How do I determine if I have 'equity'? Is it based on my appraisal, my mortgage amount?
posted by benjh at 2:03 PM on October 13, 2004

The "equity" folks are talking about is basically (_basically_) just what you described...the difference between the value of your mortgage, and the current realistic market value of your home:

1) Let's assume you buy a home for $300K, and you put 20% down. At the moment of purchase, assuming that you didn't either get ripped off or find an amazing bargain, you've basically got $60K in equity ($300K - $240K mortgage).

2) As a general rule, lenders associate your equity share with your overall solvency or financial health--for the same reason a credible mortgage lender won't let you buy a house with 0% down, a credible home-equity lender won't let you borrow out the last 15% or so of your own equity. (Bad lenders will, gladly, but only because they're willing to take away your house if you over-borrow.)

3) Going back to your situation in a new house, unless you either took out a lot less mortgage than you needed to (like you put 50% down), you probably need to sit on your investment for a while, and wait for two things to happen before a home-equity loan is a good idea...
-- you pay down a chunk of the actual mortgage principal (which doesn't happen for a couple of years), or
-- your house appreciates enough in market value that the relative mortgage share goes down meaningfully

It is possible to go back pretty quickly and get a small home equity loan against that first sliver of daylight, when you've maybe gotten a $10-15K lift in home value, but it's not generally a great idea.
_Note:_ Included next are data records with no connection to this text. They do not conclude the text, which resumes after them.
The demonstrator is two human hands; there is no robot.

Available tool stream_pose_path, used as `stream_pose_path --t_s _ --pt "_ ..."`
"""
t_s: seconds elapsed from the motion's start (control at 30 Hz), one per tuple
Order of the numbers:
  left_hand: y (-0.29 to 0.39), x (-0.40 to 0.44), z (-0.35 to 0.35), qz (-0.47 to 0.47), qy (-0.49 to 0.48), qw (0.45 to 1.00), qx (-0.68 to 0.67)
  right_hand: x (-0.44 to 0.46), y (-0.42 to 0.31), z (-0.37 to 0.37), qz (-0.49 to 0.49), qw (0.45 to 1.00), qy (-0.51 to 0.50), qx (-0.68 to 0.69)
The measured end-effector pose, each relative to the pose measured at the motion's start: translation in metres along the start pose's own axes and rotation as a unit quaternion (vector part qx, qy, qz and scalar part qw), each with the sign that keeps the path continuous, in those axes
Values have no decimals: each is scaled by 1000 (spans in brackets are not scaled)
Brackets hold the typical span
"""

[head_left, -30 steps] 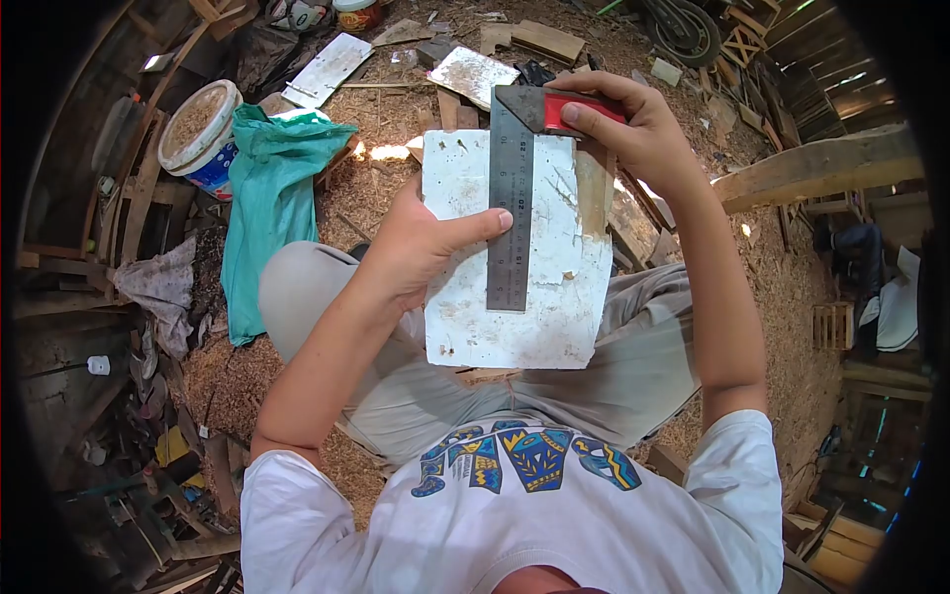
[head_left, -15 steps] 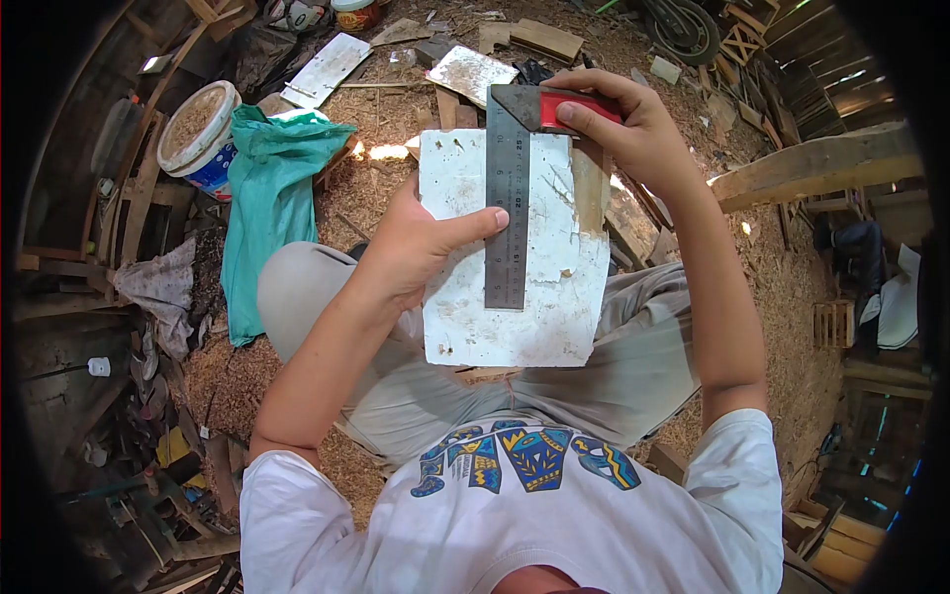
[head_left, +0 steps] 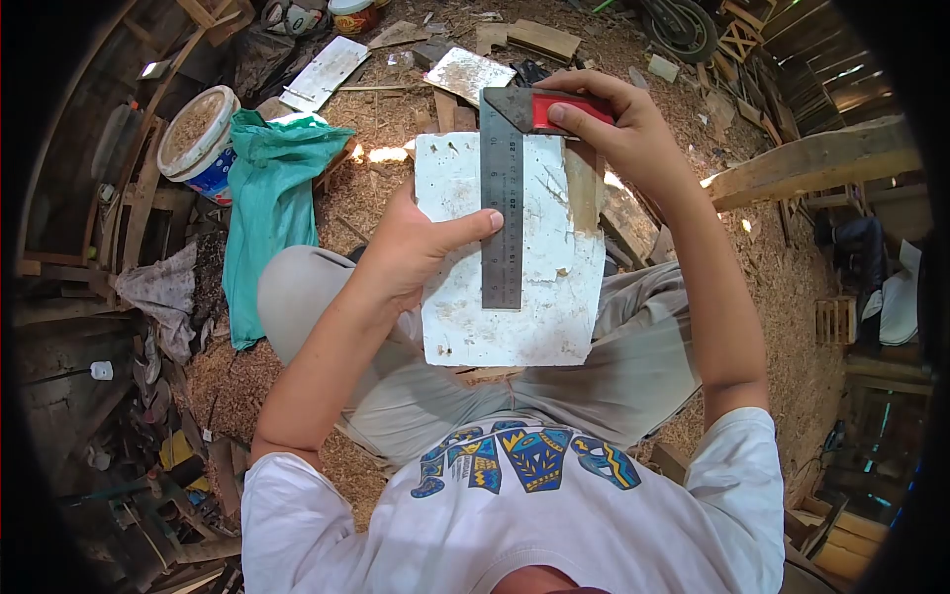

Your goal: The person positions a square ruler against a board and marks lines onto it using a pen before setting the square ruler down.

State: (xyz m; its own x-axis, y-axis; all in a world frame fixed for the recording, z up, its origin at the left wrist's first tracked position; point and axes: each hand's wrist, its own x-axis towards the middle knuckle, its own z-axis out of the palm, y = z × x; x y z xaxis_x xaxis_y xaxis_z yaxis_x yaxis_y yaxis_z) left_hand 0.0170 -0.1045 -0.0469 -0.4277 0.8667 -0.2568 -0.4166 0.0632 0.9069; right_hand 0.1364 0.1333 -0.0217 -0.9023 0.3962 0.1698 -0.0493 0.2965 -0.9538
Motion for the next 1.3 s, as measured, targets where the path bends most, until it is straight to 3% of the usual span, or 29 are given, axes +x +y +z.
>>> stream_pose_path --t_s 0.37,0.5,0.57,0.67,0.7,0.77,0.8,0.87,0.9,1.03,1.13,1.2,1.3 --pt "-1 0 2 4 3 1000 -13 0 6 3 30 999 22 -16" --pt "-3 4 -1 5 -2 1000 -24 2 4 1 -3 999 30 -17" --pt "-2 7 -1 16 -2 999 -31 6 -1 -17 -44 980 69 -184" --pt "2 10 -2 23 10 999 -44 10 -9 -44 -71 968 192 -145" --pt "4 11 -4 23 16 999 -46 10 -8 -50 -74 969 187 -147" --pt "5 12 -5 41 23 997 -65 9 -6 -58 -73 976 201 49" --pt "6 13 -5 54 25 995 -83 8 -9 -58 -76 976 198 48" --pt "8 14 -7 57 30 994 -86 3 -15 -58 -41 969 56 238" --pt "8 14 -7 57 34 994 -88 1 -18 -53 -38 964 37 262" --pt "10 14 -8 45 26 996 -68 -6 -12 -32 -104 979 110 133" --pt "7 16 -8 55 33 995 -79 -14 -27 -20 -93 989 90 72" --pt "6 17 -7 52 22 997 -60 -16 -30 -3 -109 984 92 109" --pt "6 16 -4 53 24 997 -60 -19 -23 5 -119 989 87 -6"
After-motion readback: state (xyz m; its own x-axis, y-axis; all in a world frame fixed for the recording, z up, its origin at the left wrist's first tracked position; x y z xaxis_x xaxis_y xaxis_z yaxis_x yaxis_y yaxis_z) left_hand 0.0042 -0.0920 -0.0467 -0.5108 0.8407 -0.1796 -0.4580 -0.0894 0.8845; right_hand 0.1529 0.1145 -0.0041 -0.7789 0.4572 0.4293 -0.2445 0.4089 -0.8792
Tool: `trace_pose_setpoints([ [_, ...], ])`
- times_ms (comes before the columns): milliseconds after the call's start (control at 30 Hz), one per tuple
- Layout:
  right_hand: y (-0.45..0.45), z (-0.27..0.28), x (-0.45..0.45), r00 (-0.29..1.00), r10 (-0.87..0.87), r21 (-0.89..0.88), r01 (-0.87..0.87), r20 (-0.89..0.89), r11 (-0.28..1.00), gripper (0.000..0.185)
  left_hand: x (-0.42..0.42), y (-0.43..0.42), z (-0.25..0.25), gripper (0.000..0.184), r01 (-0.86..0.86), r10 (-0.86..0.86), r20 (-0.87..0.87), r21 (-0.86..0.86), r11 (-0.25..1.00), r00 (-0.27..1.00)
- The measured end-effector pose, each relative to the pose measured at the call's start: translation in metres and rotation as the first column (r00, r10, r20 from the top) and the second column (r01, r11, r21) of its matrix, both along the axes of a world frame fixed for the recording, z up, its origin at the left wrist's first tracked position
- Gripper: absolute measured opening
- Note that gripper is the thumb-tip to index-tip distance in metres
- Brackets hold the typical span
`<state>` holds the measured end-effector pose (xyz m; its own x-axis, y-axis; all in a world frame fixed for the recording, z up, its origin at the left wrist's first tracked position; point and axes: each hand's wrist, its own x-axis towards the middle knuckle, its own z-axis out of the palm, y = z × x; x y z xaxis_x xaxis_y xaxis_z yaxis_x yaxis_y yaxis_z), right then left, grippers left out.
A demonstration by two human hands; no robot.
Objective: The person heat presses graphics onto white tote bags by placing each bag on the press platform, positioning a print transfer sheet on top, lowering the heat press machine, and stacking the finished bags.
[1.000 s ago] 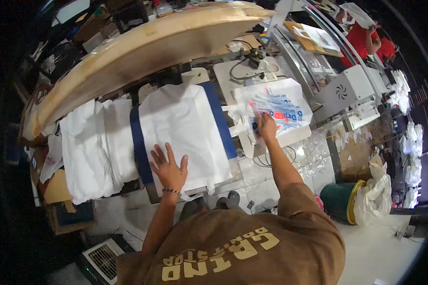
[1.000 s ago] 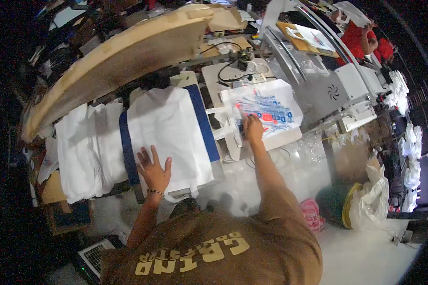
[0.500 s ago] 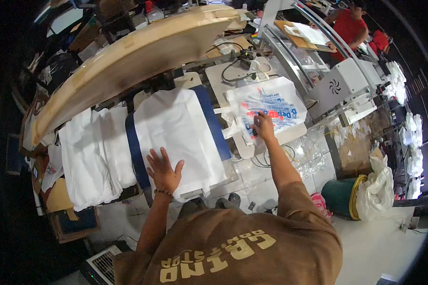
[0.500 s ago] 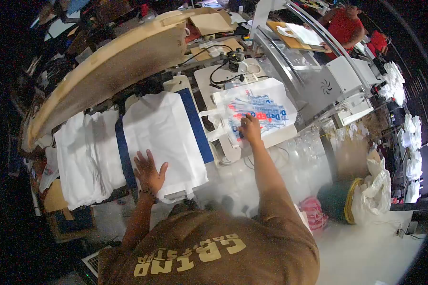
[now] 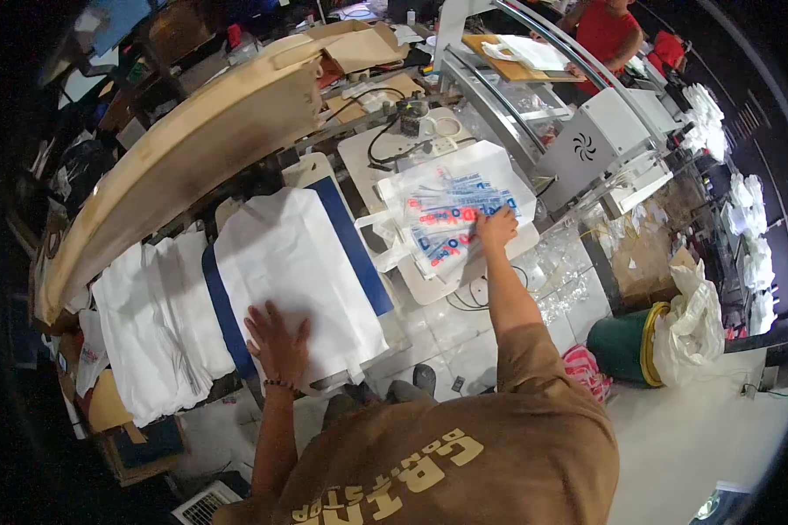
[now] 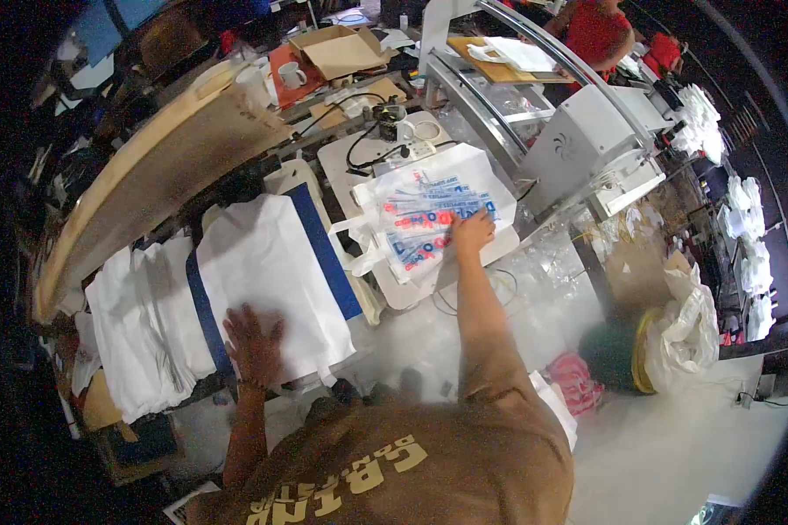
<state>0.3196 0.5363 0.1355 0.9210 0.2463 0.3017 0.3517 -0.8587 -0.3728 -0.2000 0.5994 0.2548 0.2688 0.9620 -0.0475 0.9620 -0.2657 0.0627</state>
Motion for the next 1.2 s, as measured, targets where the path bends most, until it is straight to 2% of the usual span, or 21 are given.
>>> trace_pose_setpoints([
  [100,-0.012,0.007,0.03,0.99,0.034,-0.073,-0.044,-0.137,0.996,0.076,0.001,-0.003,0.008,0.09,-0.014,0.014,-0.048,-0.009,1.0,0.999],
  [167,-0.021,0.001,0.041,0.982,0.068,-0.075,-0.082,-0.178,0.994,0.075,-0.002,-0.006,0.012,0.09,0.016,-0.017,0.029,0.018,1.0,0.999],
  [267,-0.023,-0.001,0.053,0.988,-0.05,0.057,0.059,-0.145,0.997,0.066,-0.002,-0.002,0.008,0.091,-0.002,0.001,-0.042,-0.031,1.0,0.999],
  [300,-0.025,0.002,0.052,0.999,-0.046,0.094,0.047,-0.013,0.994,0.049,-0.003,0.0,0.008,0.091,-0.017,0.015,-0.044,-0.027,0.999,0.999],
  [333,-0.028,0.006,0.054,0.999,-0.034,0.098,0.035,-0.013,0.995,0.049,-0.002,0.001,0.008,0.09,-0.017,0.017,-0.021,-0.036,0.999,1.0],
  [400,-0.036,0.009,0.064,0.98,0.186,0.236,-0.164,-0.074,0.958,0.033,-0.004,-0.001,0.006,0.09,-0.026,0.026,0.01,-0.043,0.999,1.0],
  [433,-0.036,0.01,0.065,0.977,0.207,0.275,-0.185,-0.053,0.944,0.022,-0.005,-0.002,0.005,0.09,-0.008,0.008,0.032,-0.011,1.0,0.999],
  [533,-0.038,0.015,0.068,0.959,0.275,0.322,-0.282,0.067,0.904,0.017,-0.003,-0.002,0.002,0.089,0.014,-0.015,0.066,0.023,1.0,0.998],
  [600,-0.027,0.029,0.064,0.913,0.343,0.269,-0.395,0.222,0.878,0.024,-0.008,-0.001,-0.002,0.089,-0.004,0.002,0.062,0.031,0.999,0.998],
  [667,-0.016,0.109,0.018,0.862,0.501,0.134,-0.507,0.078,0.852,0.025,-0.014,0.002,-0.016,0.091,0.05,-0.056,0.06,0.09,0.995,0.997],
  [733,-0.012,0.178,-0.044,0.707,0.679,0.186,-0.707,0.198,0.682,0.017,-0.019,0.008,-0.014,0.094,0.036,-0.043,0.068,0.1,0.994,0.997],
  [833,-0.02,0.272,-0.137,0.343,0.927,0.287,-0.913,0.15,0.291,0.023,-0.02,0.016,0.021,0.097,0.042,-0.031,0.101,-0.105,0.994,0.994],
  [867,-0.023,0.295,-0.164,0.199,0.965,0.348,-0.929,0.17,0.131,0.026,-0.019,0.021,0.038,0.096,0.089,-0.045,0.284,-0.143,0.986,0.958],
  [900,-0.023,0.311,-0.186,0.193,0.968,0.349,-0.929,0.16,0.127,0.026,-0.019,0.027,0.046,0.096,0.142,-0.049,0.458,-0.172,0.975,0.888],
  [933,-0.022,0.324,-0.206,0.101,0.982,0.438,-0.899,0.16,0.021,0.022,-0.018,0.035,0.046,0.096,0.137,-0.042,0.458,-0.177,0.975,0.888],
  [967,-0.019,0.331,-0.223,0.01,0.985,0.521,-0.85,0.172,-0.082,0.02,-0.017,0.046,0.046,0.091,0.368,-0.018,0.811,-0.246,0.896,0.585],
  [1000,-0.013,0.332,-0.237,0.006,0.985,0.517,-0.852,0.172,-0.085,0.02,-0.014,0.054,0.052,0.087,0.589,0.107,0.98,-0.186,0.786,0.167],
  [1033,-0.005,0.331,-0.248,0.089,0.995,0.603,-0.796,0.052,0.039,0.017,-0.014,0.059,0.058,0.087,0.587,0.108,0.981,-0.183,0.789,0.161],
  [1100,0.015,0.317,-0.265,0.188,0.978,0.688,-0.698,-0.094,0.2,0.015,-0.015,0.066,0.087,0.066,0.793,0.399,0.899,-0.107,0.6,-0.18],
  [1133,0.027,0.297,-0.272,0.218,0.969,0.707,-0.668,-0.115,0.234,0.016,-0.026,0.077,0.079,0.066,0.791,0.397,0.899,-0.104,0.603,-0.185],
  [1200,0.046,0.252,-0.283,0.28,0.953,0.728,-0.63,-0.113,0.271,0.017,-0.053,0.1,0.051,0.045,0.698,0.48,0.868,-0.265,0.665,-0.128],
])
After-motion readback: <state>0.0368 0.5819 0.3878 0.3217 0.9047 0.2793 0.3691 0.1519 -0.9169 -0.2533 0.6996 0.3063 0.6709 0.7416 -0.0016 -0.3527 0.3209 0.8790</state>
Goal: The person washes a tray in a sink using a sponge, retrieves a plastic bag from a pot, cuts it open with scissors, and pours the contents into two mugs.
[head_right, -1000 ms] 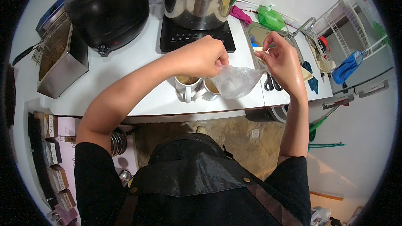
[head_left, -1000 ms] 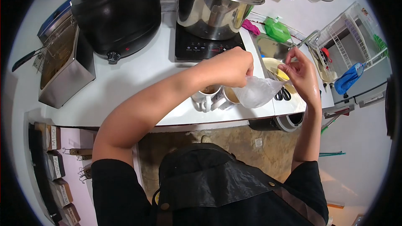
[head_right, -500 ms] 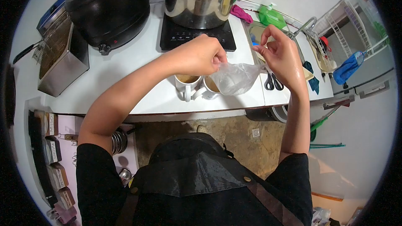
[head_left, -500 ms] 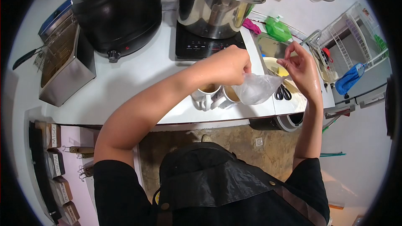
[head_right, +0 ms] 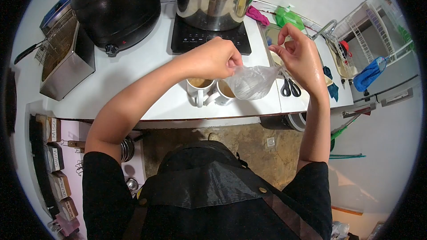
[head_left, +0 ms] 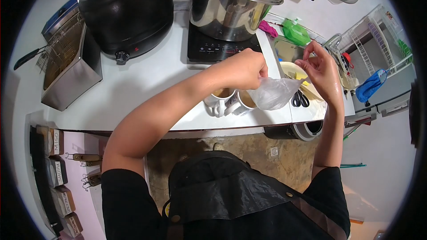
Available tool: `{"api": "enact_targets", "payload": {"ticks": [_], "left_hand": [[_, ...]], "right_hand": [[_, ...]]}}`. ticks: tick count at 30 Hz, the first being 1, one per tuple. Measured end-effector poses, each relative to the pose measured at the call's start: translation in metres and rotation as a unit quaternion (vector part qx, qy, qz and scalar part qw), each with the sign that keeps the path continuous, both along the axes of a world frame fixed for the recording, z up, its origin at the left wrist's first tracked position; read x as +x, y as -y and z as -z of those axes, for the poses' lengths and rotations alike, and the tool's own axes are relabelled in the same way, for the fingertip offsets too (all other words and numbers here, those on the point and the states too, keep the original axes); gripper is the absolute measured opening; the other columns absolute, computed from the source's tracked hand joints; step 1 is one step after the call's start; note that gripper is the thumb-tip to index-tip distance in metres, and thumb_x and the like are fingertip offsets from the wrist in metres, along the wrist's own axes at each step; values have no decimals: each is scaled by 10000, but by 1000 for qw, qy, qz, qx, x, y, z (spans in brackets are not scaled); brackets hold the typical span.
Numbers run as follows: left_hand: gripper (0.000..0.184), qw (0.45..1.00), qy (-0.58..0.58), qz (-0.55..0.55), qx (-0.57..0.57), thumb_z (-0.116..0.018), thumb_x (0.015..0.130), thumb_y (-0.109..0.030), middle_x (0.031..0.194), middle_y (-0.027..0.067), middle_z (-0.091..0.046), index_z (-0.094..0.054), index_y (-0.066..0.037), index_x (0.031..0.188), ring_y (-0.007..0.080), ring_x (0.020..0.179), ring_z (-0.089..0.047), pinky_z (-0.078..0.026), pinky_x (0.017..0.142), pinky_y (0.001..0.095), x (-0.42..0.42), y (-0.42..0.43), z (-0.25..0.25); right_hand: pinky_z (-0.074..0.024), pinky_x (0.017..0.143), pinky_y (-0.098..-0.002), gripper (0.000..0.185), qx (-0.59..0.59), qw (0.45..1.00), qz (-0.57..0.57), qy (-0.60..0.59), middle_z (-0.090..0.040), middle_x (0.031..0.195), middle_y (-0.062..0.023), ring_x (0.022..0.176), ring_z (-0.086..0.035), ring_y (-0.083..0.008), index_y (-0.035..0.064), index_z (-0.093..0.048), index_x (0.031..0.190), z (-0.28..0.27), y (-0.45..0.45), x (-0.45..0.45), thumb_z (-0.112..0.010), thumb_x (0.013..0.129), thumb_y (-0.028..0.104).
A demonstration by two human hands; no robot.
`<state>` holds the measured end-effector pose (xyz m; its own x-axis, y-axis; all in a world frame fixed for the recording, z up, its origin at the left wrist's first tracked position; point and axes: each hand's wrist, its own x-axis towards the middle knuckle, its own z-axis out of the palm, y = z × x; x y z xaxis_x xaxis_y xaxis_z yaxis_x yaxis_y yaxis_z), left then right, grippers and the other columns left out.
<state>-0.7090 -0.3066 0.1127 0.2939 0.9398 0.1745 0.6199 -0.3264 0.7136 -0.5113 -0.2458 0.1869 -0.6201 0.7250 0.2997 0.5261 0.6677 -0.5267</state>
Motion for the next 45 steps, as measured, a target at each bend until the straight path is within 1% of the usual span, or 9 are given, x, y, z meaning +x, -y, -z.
{"api": "enact_targets", "payload": {"ticks": [8,11,20,27,33,36,39,42,45], "left_hand": [[198,1000,-11,-4,-13,-618,680,-22,788,135,-667,-667,-9,871,258,756,-655,-499,702,346,0,-4,3],[160,1000,-4,-10,25,-629,679,-25,771,132,-662,-621,-10,838,262,754,-654,-499,703,348,0,-4,7],[286,999,-12,-4,30,-619,683,-9,765,112,-662,-544,-23,959,268,759,-658,-498,711,367,2,-4,11],[281,999,-16,-13,41,-603,694,-15,765,116,-662,-554,-21,971,273,761,-659,-498,714,373,3,-4,10],[279,999,-9,-19,26,-596,698,-17,760,119,-660,-565,-16,975,273,764,-659,-498,713,374,3,-1,8],[281,999,-10,-21,24,-596,696,-20,759,119,-659,-567,-16,975,273,765,-658,-498,719,375,2,-2,12],[286,999,-21,-22,30,-597,692,-23,757,113,-658,-569,-23,976,272,764,-656,-496,732,376,0,-2,16],[292,999,-28,-21,30,-599,690,-26,756,105,-656,-572,-35,980,269,765,-654,-494,746,378,-2,0,20],[294,999,-31,-22,24,-600,691,-26,762,102,-655,-574,-45,983,267,771,-652,-492,753,380,-3,0,20]], "right_hand": [[-250,467,-243,236,8,1000,-8,3,-378,531,5,532,-313,-43,23,-432,816,0,-4,-2,-668,802,34],[-248,466,-247,231,4,1000,-10,-4,-386,528,0,530,-311,-44,22,-432,815,0,-6,-4,-662,801,24],[-246,469,-261,224,12,999,-5,35,-381,516,-14,523,-295,-67,18,-434,825,-8,-2,-10,-657,805,24],[-251,470,-267,221,21,998,-12,50,-393,516,-26,527,-296,-79,20,-436,839,-11,-6,-11,-655,810,26],[-266,469,-267,224,16,999,-35,30,-413,527,-34,529,-307,-76,19,-435,839,-12,-2,-17,-657,812,26],[-267,467,-271,222,17,998,-24,64,-419,526,-38,521,-314,-75,14,-443,843,-15,2,-21,-662,809,30],[-265,465,-276,222,17,996,-24,80,-416,527,-37,512,-317,-77,13,-448,842,-10,0,-21,-666,804,32],[-261,463,-282,220,-11,998,-24,57,-406,516,-36,505,-316,-77,16,-451,838,1,-4,-20,-667,801,33],[-264,462,-279,221,5,997,-22,68,-411,511,-40,501,-318,-72,19,-448,831,1,-3,-19,-666,799,33]]}}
Most (not all but most) lenders willing to talk to you that early are going to encourage you to take out more, which is not a great idea.

Again, as a general rule, it's not a good symptom for your share of equity to actually trend downwards. Not only is it not a good indicator of fiscal discipline, it could even hurt your broader credit rating if someone like a car loan lender saw you were keeping yourself leveraged to the hilt on your house, instead of letting your equity grow. (The "lend-at-any-cost" credit card lenders will start assaulting you with offers, though, once they see you're willing to borrow more than you really should.)
posted by LairBob at 2:36 PM on October 13, 2004

How do I determine if I have 'equity'?

Equity is simply the difference between how much you owe on the house and how much it's worth. It's how much of the house you own. Typically a bank will loan you an amount roughly equal to your equity, since they know they can, as a last resort, get their money back by selling your house. Basically, as you pay down your mortgage, you can borrow against the amount you've paid off, plus the amount the value of the house increased during the period you've owned it. So if you've paid off $20,000 of the house's value, and the house has appreciated by $25,000, you can probably borrow around $45,000. You will probably need to have an appraisal done to determine the current market vaule of the house before you can get a home equity loan or line of credit. BTW, this type of loan is basically what used to be called a "second mortgage."